↓

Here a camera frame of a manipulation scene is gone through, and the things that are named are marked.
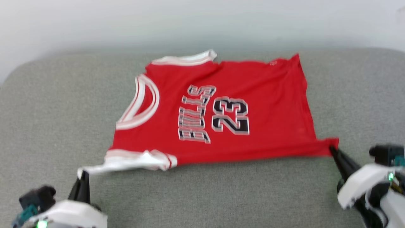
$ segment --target armhole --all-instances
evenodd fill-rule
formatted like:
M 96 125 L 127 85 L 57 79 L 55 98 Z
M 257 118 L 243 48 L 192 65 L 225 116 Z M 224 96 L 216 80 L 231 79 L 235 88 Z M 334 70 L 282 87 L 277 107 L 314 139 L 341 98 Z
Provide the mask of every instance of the armhole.
M 165 56 L 160 59 L 153 60 L 153 65 L 175 65 L 175 66 L 196 66 L 206 62 L 212 62 L 217 57 L 217 53 L 210 49 L 205 52 L 192 56 Z
M 149 107 L 137 114 L 145 99 L 146 86 L 152 94 L 152 102 Z M 137 127 L 148 121 L 156 112 L 160 102 L 160 94 L 155 83 L 145 75 L 136 78 L 136 93 L 124 114 L 117 121 L 117 130 L 126 130 Z

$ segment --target basketball jersey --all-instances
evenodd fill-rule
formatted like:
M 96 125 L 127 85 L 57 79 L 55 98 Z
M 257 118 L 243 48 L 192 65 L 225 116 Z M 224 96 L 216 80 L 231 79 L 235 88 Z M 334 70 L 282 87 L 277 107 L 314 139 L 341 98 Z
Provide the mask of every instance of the basketball jersey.
M 316 138 L 298 54 L 269 63 L 214 62 L 216 56 L 209 50 L 148 64 L 104 164 L 83 169 L 330 156 L 339 141 Z

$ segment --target white armhole trim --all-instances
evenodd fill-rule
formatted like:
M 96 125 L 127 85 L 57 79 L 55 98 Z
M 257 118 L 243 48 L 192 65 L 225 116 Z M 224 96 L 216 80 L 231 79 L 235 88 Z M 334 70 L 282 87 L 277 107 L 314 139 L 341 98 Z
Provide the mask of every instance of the white armhole trim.
M 138 86 L 139 86 L 139 93 L 134 97 L 134 100 L 130 104 L 130 106 L 126 110 L 126 114 L 124 114 L 121 119 L 116 124 L 117 130 L 126 130 L 137 127 L 146 121 L 148 121 L 156 112 L 159 106 L 160 95 L 158 87 L 155 83 L 150 80 L 145 75 L 140 75 L 138 77 Z M 136 112 L 141 107 L 143 100 L 145 98 L 145 86 L 149 87 L 152 93 L 152 102 L 149 107 L 143 111 L 142 113 L 135 115 Z
M 77 169 L 77 176 L 80 179 L 83 171 L 88 172 L 89 175 L 137 168 L 166 171 L 176 166 L 177 158 L 174 155 L 168 155 L 158 150 L 135 152 L 114 149 L 107 151 L 104 164 L 81 167 Z
M 165 56 L 163 58 L 153 60 L 153 65 L 177 65 L 177 66 L 196 66 L 206 62 L 212 62 L 217 57 L 217 53 L 210 49 L 193 56 Z

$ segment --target jersey logo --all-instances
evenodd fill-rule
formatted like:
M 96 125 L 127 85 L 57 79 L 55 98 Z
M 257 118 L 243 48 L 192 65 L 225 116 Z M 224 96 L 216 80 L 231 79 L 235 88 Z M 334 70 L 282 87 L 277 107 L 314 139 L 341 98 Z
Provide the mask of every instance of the jersey logo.
M 211 97 L 216 92 L 215 86 L 197 87 L 191 85 L 188 94 L 183 96 L 181 102 L 187 105 L 196 105 L 195 110 L 179 108 L 178 134 L 182 141 L 195 141 L 211 143 L 205 129 L 205 109 Z M 211 127 L 214 131 L 222 132 L 224 126 L 235 135 L 249 135 L 249 118 L 247 117 L 247 103 L 242 99 L 217 97 L 213 102 L 214 115 Z

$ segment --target red fabric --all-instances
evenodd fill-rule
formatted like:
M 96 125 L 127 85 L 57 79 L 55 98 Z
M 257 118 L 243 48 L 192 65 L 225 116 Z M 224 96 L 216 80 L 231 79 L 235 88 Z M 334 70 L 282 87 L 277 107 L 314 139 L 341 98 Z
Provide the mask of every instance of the red fabric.
M 288 156 L 331 156 L 329 146 L 338 146 L 338 138 L 316 138 L 306 98 L 307 82 L 298 54 L 290 60 L 277 59 L 270 63 L 209 61 L 187 67 L 149 64 L 145 75 L 159 90 L 158 109 L 142 125 L 117 130 L 110 149 L 159 150 L 174 155 L 177 165 L 184 165 Z M 182 103 L 183 96 L 200 98 L 188 93 L 190 85 L 216 88 L 203 116 L 203 130 L 209 136 L 209 143 L 179 139 L 179 108 L 197 110 L 197 105 Z M 247 104 L 248 112 L 242 117 L 248 118 L 248 135 L 235 134 L 225 125 L 222 125 L 222 132 L 213 129 L 213 106 L 219 97 L 242 99 Z M 140 111 L 150 103 L 151 93 L 146 90 Z M 237 111 L 238 105 L 234 111 L 225 110 L 224 114 L 235 122 Z

↑

Try it: Copy out the material exactly as it stands, though no picture should appear in the copy.

Solution for this exercise:
Here a camera frame of a manipulation scene is gone through, and the things that are named are marked.
$ segment --target armhole --all-instances
evenodd fill-rule
formatted like:
M 96 125 L 127 85 L 57 79 L 55 98 Z
M 257 118 L 243 48 L 192 65 L 225 116 Z M 224 96 L 216 80 L 231 79 L 235 88 Z M 334 70 L 282 87 L 277 107 L 314 139 L 341 98 Z
Provide the mask of every instance of the armhole.
M 165 56 L 160 59 L 153 60 L 153 65 L 175 65 L 175 66 L 196 66 L 206 62 L 212 62 L 217 57 L 217 53 L 210 49 L 205 52 L 192 56 Z
M 149 107 L 137 114 L 145 99 L 146 86 L 152 94 L 152 102 Z M 137 127 L 148 121 L 156 112 L 160 102 L 160 94 L 155 83 L 145 75 L 136 78 L 136 93 L 124 114 L 117 121 L 117 130 L 126 130 Z

$ segment --target basketball jersey --all-instances
evenodd fill-rule
formatted like:
M 96 125 L 127 85 L 57 79 L 55 98 Z
M 257 118 L 243 48 L 192 65 L 225 116 Z M 224 96 L 216 80 L 231 79 L 235 88 Z M 334 70 L 282 87 L 277 107 L 314 139 L 341 98 Z
Provide the mask of every instance of the basketball jersey.
M 316 138 L 298 54 L 269 63 L 214 62 L 216 56 L 209 50 L 148 64 L 104 164 L 83 169 L 330 156 L 339 141 Z

$ segment --target white armhole trim --all-instances
evenodd fill-rule
formatted like:
M 96 125 L 127 85 L 57 79 L 55 98 Z
M 257 118 L 243 48 L 192 65 L 225 116 Z M 224 96 L 216 80 L 231 79 L 235 88 Z M 334 70 L 282 87 L 277 107 L 314 139 L 341 98 Z
Provide the mask of every instance of the white armhole trim.
M 138 86 L 139 86 L 139 93 L 134 97 L 134 100 L 130 104 L 130 106 L 126 110 L 126 114 L 124 114 L 121 119 L 116 124 L 117 130 L 126 130 L 137 127 L 146 121 L 148 121 L 156 112 L 159 106 L 160 95 L 158 87 L 155 83 L 150 80 L 145 75 L 140 75 L 138 77 Z M 136 112 L 141 107 L 143 100 L 145 98 L 145 86 L 149 87 L 152 93 L 152 102 L 149 107 L 143 111 L 142 113 L 135 115 Z
M 77 169 L 77 176 L 80 179 L 83 171 L 88 172 L 89 175 L 137 168 L 166 171 L 176 166 L 177 158 L 174 155 L 168 155 L 158 150 L 135 152 L 114 149 L 107 151 L 104 164 L 81 167 Z
M 165 56 L 163 58 L 153 60 L 153 65 L 177 65 L 177 66 L 196 66 L 206 62 L 212 62 L 217 57 L 217 53 L 210 49 L 193 56 Z

$ segment --target jersey logo --all-instances
evenodd fill-rule
formatted like:
M 96 125 L 127 85 L 57 79 L 55 98 Z
M 257 118 L 243 48 L 192 65 L 225 116 Z M 224 96 L 216 80 L 231 79 L 235 88 Z M 334 70 L 282 87 L 277 107 L 314 139 L 341 98 Z
Provide the mask of every instance of the jersey logo.
M 211 97 L 216 92 L 215 86 L 197 87 L 191 85 L 188 94 L 183 96 L 181 102 L 187 105 L 196 105 L 195 110 L 179 108 L 178 134 L 182 141 L 195 141 L 211 143 L 205 129 L 205 109 Z M 211 127 L 214 131 L 222 132 L 224 126 L 235 135 L 249 135 L 249 118 L 247 117 L 247 103 L 242 99 L 217 97 L 213 102 L 214 115 Z

$ segment --target red fabric --all-instances
evenodd fill-rule
formatted like:
M 96 125 L 127 85 L 57 79 L 55 98 Z
M 257 118 L 243 48 L 192 65 L 225 116 Z M 224 96 L 216 80 L 231 79 L 235 88 Z M 334 70 L 282 87 L 277 107 L 314 139 L 341 98 Z
Provide the mask of every instance of the red fabric.
M 288 156 L 331 156 L 329 146 L 338 146 L 338 138 L 316 138 L 306 98 L 307 82 L 298 54 L 290 60 L 277 59 L 270 63 L 209 61 L 187 67 L 149 64 L 145 75 L 159 90 L 158 109 L 142 125 L 117 130 L 110 149 L 159 150 L 174 155 L 177 165 L 184 165 Z M 182 103 L 183 96 L 200 98 L 188 93 L 190 85 L 216 88 L 203 116 L 203 130 L 209 136 L 209 143 L 179 139 L 179 108 L 197 110 L 197 105 Z M 247 104 L 248 112 L 242 117 L 248 118 L 248 135 L 235 134 L 225 125 L 222 125 L 222 132 L 213 129 L 213 106 L 219 97 L 242 99 Z M 140 111 L 150 103 L 151 93 L 146 90 Z M 237 111 L 238 105 L 234 111 L 225 110 L 224 114 L 235 122 Z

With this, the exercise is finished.